Go over the material below and report every line that contains the word "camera".

START DATASET SECTION

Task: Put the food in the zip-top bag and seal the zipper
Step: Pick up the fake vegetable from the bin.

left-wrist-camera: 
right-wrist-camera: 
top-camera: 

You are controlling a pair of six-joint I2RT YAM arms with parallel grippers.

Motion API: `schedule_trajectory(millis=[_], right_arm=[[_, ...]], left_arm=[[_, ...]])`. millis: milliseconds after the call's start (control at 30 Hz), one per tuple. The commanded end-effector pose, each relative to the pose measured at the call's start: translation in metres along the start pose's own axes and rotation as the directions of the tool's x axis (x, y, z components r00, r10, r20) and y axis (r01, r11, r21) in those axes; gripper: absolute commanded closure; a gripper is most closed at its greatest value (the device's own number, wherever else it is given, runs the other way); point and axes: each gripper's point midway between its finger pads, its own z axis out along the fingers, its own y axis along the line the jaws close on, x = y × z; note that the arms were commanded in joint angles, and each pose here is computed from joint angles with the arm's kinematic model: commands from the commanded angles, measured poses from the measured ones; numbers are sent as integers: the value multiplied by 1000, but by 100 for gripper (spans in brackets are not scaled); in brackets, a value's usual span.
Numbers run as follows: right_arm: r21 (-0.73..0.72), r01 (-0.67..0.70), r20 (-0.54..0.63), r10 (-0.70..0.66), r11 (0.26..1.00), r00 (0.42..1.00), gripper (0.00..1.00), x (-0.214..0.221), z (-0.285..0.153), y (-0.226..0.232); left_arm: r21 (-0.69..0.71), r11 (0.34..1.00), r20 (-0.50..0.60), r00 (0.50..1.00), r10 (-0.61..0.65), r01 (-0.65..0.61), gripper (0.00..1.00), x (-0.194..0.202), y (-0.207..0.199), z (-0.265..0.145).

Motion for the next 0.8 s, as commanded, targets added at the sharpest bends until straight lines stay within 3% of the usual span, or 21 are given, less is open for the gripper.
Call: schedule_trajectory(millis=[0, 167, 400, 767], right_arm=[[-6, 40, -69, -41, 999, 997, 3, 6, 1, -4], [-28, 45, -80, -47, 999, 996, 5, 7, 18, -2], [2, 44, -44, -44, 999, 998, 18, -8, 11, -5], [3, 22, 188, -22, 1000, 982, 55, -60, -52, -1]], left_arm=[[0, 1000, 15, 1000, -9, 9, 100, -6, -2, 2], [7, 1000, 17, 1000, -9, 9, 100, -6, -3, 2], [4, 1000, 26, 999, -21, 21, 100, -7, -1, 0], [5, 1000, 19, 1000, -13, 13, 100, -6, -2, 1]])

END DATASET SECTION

- _RESPONSE TO THIS TASK_
left-wrist-camera: 
right-wrist-camera: 
top-camera: 

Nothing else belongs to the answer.